Return each record word for word and omit the pictures.

--- START ---

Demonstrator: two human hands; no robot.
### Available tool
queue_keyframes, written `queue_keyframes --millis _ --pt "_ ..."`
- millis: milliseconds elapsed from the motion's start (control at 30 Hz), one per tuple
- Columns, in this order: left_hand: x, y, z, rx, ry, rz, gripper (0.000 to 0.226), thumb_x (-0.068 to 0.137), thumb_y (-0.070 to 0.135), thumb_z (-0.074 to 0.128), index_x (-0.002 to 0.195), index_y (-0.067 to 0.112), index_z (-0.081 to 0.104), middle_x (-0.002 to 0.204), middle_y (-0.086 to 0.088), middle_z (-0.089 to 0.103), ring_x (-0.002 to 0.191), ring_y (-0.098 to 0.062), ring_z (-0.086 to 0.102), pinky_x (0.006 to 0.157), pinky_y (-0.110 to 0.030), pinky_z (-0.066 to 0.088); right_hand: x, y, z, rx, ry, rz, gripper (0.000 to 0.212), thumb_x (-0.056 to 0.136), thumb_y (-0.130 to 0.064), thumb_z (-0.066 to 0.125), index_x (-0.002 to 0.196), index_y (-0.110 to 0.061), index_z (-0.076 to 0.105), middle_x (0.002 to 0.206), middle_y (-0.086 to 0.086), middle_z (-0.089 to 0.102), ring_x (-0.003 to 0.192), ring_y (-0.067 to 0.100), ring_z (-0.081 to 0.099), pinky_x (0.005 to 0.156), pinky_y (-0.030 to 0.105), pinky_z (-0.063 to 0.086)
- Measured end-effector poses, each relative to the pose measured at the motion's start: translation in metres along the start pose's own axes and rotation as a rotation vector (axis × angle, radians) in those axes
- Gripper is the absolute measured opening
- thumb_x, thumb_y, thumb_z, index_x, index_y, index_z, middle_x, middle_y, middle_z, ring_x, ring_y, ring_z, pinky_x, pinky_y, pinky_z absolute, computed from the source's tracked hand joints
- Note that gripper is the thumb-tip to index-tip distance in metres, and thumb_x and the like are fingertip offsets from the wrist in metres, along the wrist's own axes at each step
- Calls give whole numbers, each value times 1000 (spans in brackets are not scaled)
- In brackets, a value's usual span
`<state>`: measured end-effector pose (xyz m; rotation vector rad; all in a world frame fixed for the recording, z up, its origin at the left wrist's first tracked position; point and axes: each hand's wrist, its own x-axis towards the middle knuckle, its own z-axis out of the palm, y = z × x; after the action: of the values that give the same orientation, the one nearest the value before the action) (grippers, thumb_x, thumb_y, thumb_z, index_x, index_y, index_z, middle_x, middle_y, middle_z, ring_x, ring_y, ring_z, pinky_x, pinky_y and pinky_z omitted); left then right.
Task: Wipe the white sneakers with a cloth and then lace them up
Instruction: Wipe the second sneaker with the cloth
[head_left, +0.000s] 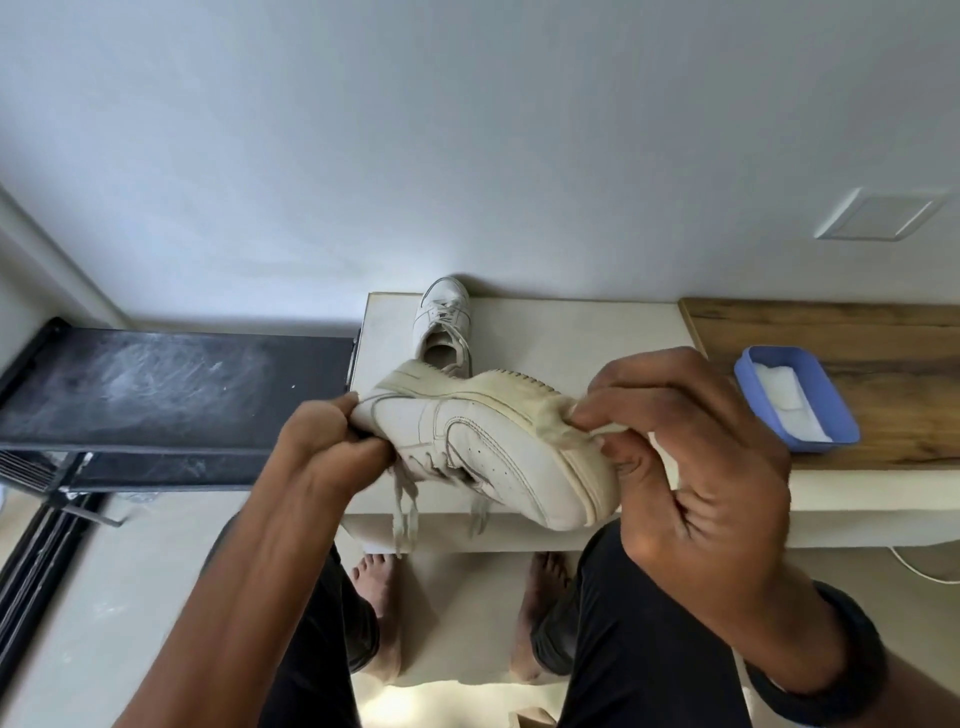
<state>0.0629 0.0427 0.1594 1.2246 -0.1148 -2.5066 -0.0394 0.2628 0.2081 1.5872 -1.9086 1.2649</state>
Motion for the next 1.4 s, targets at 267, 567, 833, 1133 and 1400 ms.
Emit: queue_keyframes --millis 267,567,833,1133,1400 --pt "-9 -33 -13 217 -199 -169 45 101 20 47 132 -12 56 131 -29 63 128 -39 58 103 -57 47 34 2 -8 98 214 4 22 88 15 62 96 -5 63 90 8 62 86 23 64 73 36 52" --pt "-20 -55 -34 584 -480 4 68 48 26 102 105 -1 78 111 -18 75 92 -20 77 76 -25 62 41 11 -7 148 180 214 15 90 11 68 94 -4 68 91 7 68 88 27 69 72 45 55" --pt "-28 -57 -44 878 -478 535 52 67 46 89 101 8 79 108 -19 76 104 -29 73 86 -31 58 42 5 -7 224 260 260 7 94 -1 65 95 -8 64 90 9 69 85 25 69 73 34 55" --pt "-22 -52 -37 810 -348 628 38 80 46 74 88 10 80 88 -22 77 74 -29 77 63 -30 60 57 2 -16 296 -257 479 13 83 -24 69 93 -31 75 91 -12 73 88 17 71 77 47 60" --pt "-11 -44 -39 762 -298 740 27 75 42 75 81 15 78 83 -15 77 75 -24 74 68 -31 60 65 1 -17 200 -552 405 22 86 -12 76 90 -34 78 86 -18 72 91 9 69 80 38 58"
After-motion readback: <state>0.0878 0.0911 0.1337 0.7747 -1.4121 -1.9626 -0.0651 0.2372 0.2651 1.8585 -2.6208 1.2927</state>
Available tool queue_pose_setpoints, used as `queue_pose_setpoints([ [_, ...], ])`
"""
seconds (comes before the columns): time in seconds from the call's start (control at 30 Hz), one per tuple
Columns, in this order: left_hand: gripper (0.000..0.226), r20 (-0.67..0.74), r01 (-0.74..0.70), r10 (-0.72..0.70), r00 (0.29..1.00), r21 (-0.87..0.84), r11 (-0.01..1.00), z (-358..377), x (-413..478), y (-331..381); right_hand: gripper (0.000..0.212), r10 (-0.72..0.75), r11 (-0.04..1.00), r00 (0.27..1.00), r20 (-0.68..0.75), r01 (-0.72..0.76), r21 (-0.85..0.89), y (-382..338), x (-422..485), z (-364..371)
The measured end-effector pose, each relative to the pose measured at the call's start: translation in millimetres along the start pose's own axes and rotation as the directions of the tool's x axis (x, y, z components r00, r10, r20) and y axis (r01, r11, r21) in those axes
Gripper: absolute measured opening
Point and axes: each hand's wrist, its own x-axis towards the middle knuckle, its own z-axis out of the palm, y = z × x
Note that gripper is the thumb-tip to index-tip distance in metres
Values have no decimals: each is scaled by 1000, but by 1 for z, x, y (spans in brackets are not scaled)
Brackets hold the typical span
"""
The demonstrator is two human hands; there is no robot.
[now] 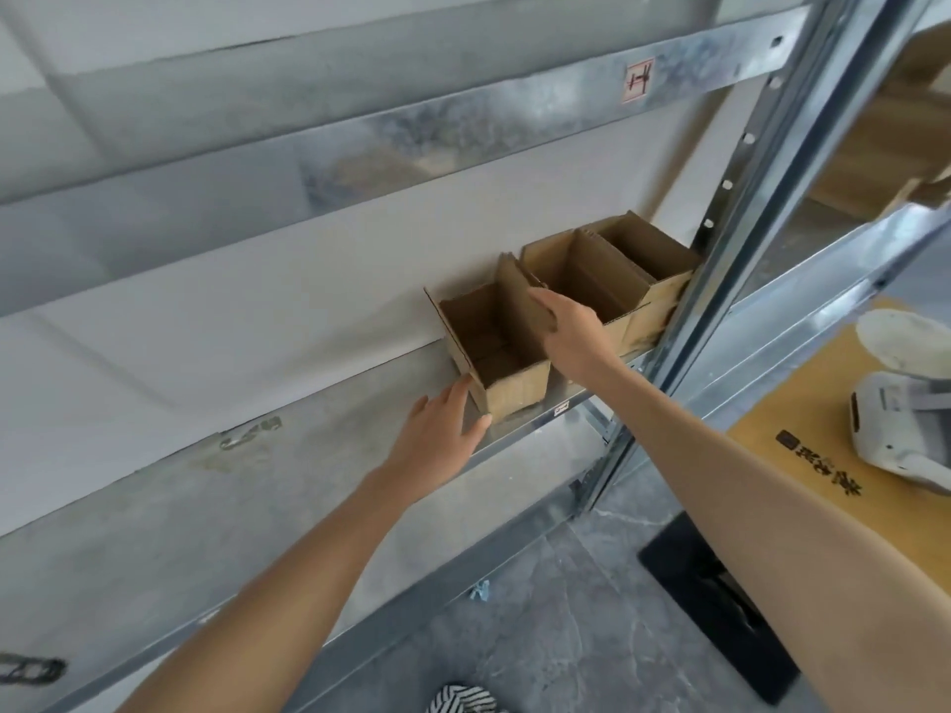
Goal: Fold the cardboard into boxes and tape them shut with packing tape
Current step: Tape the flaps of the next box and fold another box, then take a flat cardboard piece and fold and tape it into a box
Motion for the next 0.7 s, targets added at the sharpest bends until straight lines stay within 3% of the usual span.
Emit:
queue_pose_setpoints([
  [0.43, 70, 124, 132, -100, 987, -286, 949, 34, 43, 14, 49, -93, 985, 990, -102, 76, -157, 7, -15, -25],
  [0.6, 67, 200, 136, -95, 975, -205, 969, 28, 39, 7, 49, -107, 980, 990, -89, 90, -180, 4, -23, -29],
  [0.7, 62, 133, 83, -66, 989, -129, 988, 18, 28, 4, 50, -128, 979, 990, -63, 116, -168, -1, -32, -28],
])
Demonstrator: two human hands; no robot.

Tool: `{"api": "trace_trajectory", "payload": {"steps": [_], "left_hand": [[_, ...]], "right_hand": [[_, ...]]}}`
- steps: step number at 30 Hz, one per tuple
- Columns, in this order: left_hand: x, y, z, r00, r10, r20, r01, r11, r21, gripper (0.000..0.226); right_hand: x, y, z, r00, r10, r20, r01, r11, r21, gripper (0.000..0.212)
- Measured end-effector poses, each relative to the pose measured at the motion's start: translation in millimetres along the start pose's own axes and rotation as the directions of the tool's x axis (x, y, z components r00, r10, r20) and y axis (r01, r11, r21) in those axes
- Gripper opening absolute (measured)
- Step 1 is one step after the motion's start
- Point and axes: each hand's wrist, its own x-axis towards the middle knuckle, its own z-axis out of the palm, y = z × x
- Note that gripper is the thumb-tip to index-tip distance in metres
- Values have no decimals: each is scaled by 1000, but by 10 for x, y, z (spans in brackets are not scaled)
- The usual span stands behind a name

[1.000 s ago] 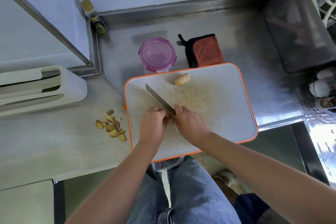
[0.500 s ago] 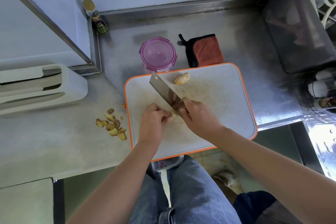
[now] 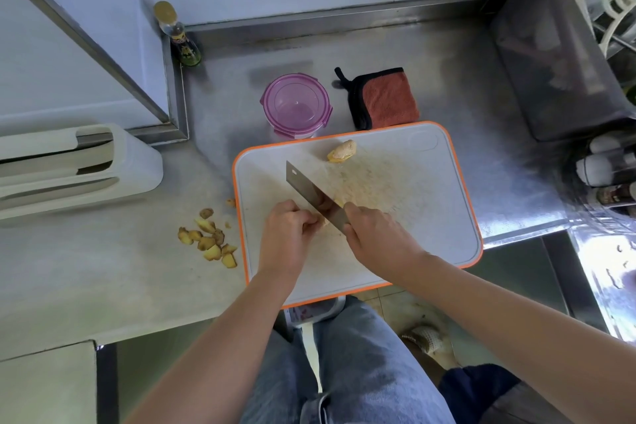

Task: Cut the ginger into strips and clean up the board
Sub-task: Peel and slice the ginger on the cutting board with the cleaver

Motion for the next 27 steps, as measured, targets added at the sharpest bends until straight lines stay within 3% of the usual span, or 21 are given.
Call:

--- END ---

— SOLUTION TO THIS TASK —
Demonstrator: two human hands; no robot.
### Available tool
queue_keyframes, written `queue_keyframes --millis _ --pt "_ ..."`
- millis: milliseconds elapsed from the motion's start (control at 30 Hz), one per tuple
- Columns, in this order: left_hand: x, y, z, rx, ry, rz, gripper (0.000 to 0.226), thumb_x (-0.068 to 0.137), thumb_y (-0.070 to 0.135), thumb_z (-0.074 to 0.128), index_x (-0.002 to 0.195), index_y (-0.067 to 0.112), index_z (-0.081 to 0.104), middle_x (-0.002 to 0.204), middle_y (-0.086 to 0.088), middle_z (-0.089 to 0.103), ring_x (-0.002 to 0.191), ring_y (-0.098 to 0.062), ring_z (-0.086 to 0.102), pinky_x (0.006 to 0.157), pinky_y (-0.110 to 0.030), pinky_z (-0.066 to 0.088); right_hand: x, y, z, rx, ry, rz, gripper (0.000 to 0.212), thumb_x (-0.056 to 0.136), thumb_y (-0.130 to 0.064), thumb_z (-0.066 to 0.125), index_x (-0.002 to 0.196), index_y (-0.110 to 0.061), index_z (-0.076 to 0.105), middle_x (0.002 to 0.206), middle_y (-0.086 to 0.086), middle_z (-0.089 to 0.102), ring_x (-0.003 to 0.192), ring_y (-0.067 to 0.100), ring_z (-0.081 to 0.099), pinky_x (0.005 to 0.156), pinky_y (-0.030 to 0.105), pinky_z (-0.063 to 0.086)
- Measured end-effector poses, each relative to the pose measured at the motion's start: translation in metres along the start pose's own axes and rotation as a rotation vector (axis × angle, radians) in those axes
- Gripper is the absolute measured opening
- thumb_x, thumb_y, thumb_z, index_x, index_y, index_z, middle_x, middle_y, middle_z, ring_x, ring_y, ring_z, pinky_x, pinky_y, pinky_z absolute, computed from the source's tracked hand joints
- Note that gripper is the thumb-tip to index-tip distance in metres, and thumb_x and the like are fingertip offsets from the wrist in metres, along the wrist's own axes at each step
- Calls give whole numbers, each value times 1000 (spans in brackets are not scaled)
- In brackets, a value's usual span
`<state>`: measured end-effector pose (xyz m; rotation vector rad; all in a world frame fixed for the recording, z up, its origin at the left wrist's first tracked position; point and axes: each hand's wrist, its own x-axis towards the middle knuckle, its own z-axis out of the palm, y = z × x; after the action: of the values that give the same orientation, the one nearest the value before the action) (grippers, thumb_x, thumb_y, thumb_z, index_x, index_y, index_z, middle_x, middle_y, middle_z, ring_x, ring_y, ring_z, pinky_x, pinky_y and pinky_z omitted); left then right.
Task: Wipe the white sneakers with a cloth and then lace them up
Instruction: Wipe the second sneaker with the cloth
[head_left, +0.000s] 
<state>0.0629 0.0427 0.1594 1.2246 -0.1148 -2.5066 -0.0394 0.2628 0.2081 1.5872 -1.9086 1.2649</state>
Motion for the next 1.4 s, targets at 267, 567, 833, 1133 and 1400 ms.
Emit: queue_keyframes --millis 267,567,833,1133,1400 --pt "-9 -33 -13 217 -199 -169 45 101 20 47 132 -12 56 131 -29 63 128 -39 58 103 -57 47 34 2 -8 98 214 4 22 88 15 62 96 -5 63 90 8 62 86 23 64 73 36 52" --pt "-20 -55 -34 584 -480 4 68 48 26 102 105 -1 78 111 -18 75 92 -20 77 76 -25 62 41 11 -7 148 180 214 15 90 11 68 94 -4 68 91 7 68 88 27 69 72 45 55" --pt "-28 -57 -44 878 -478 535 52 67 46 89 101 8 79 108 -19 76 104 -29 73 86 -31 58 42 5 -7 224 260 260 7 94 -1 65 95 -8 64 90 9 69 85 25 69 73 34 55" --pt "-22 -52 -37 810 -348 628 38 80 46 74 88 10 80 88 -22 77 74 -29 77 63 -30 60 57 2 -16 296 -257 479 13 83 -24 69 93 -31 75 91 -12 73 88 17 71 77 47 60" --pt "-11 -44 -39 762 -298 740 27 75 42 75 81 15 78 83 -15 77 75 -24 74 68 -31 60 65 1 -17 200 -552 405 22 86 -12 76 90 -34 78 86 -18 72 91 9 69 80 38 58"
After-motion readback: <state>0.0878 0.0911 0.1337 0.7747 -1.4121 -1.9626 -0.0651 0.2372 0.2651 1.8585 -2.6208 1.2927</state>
Available tool queue_pose_setpoints, used as `queue_pose_setpoints([ [_, ...], ])`
"""
seconds (comes before the columns): time in seconds from the call's start (control at 30 Hz), one per tuple
Columns, in this order: left_hand: gripper (0.000..0.226), r20 (-0.67..0.74), r01 (-0.74..0.70), r10 (-0.72..0.70), r00 (0.29..1.00), r21 (-0.87..0.84), r11 (-0.01..1.00), z (-358..377), x (-413..478), y (-331..381); right_hand: gripper (0.000..0.212), r10 (-0.72..0.75), r11 (-0.04..1.00), r00 (0.27..1.00), r20 (-0.68..0.75), r01 (-0.72..0.76), r21 (-0.85..0.89), y (-382..338), x (-422..485), z (-364..371)
The measured end-effector pose, each relative to the pose measured at the call's start: translation in millimetres along the start pose's own axes and rotation as the directions of the tool's x axis (x, y, z components r00, r10, r20) and y axis (r01, r11, r21) in those axes
Gripper: absolute measured opening
Point and axes: each hand's wrist, its own x-axis towards the middle knuckle, its own z-axis out of the palm, y = z × x
Note that gripper is the thumb-tip to index-tip distance in metres
Values have no decimals: each is scaled by 1000, but by 1 for z, x, y (spans in brackets are not scaled)
Brackets hold the typical span
"""
The demonstrator is two human hands; there is no robot.
[now] 
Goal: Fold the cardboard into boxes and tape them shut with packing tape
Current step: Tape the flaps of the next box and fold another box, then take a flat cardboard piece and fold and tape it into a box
Motion for the next 0.7 s, targets added at the sharpest bends until straight lines stay within 3% of the usual span.
Emit:
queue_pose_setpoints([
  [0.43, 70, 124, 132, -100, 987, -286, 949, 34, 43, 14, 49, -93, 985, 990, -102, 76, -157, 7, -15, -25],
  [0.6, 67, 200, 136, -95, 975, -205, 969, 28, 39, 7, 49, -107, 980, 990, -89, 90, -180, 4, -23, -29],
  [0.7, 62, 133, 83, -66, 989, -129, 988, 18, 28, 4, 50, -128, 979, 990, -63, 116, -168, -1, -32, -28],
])
Demonstrator: two human hands; no robot.

Tool: `{"api": "trace_trajectory", "payload": {"steps": [_], "left_hand": [[_, ...]], "right_hand": [[_, ...]]}}`
- steps: step number at 30 Hz, one per tuple
- Columns, in this order: left_hand: x, y, z, r00, r10, r20, r01, r11, r21, gripper (0.000..0.226); right_hand: x, y, z, r00, r10, r20, r01, r11, r21, gripper (0.000..0.212)
- Measured end-effector poses, each relative to the pose measured at the motion's start: translation in millimetres along the start pose's own axes and rotation as the directions of the tool's x axis (x, y, z components r00, r10, r20) and y axis (r01, r11, r21) in those axes
- Gripper opening absolute (measured)
- Step 1 is one step after the motion's start
- Point and axes: each hand's wrist, its own x-axis towards the middle knuckle, its own z-axis out of the palm, y = z × x
- Note that gripper is the thumb-tip to index-tip distance in metres
- Values have no decimals: each is scaled by 1000, but by 10 for x, y, z (spans in brackets are not scaled)
- The usual span stands behind a name

[1.000 s ago] 
[0.500 s ago] 
[now] 

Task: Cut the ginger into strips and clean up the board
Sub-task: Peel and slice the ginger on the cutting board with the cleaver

Motion for the next 27 steps, as measured, targets added at the sharpest bends until straight lines stay within 3% of the usual span, or 21 are given.
Call:

The response is finished.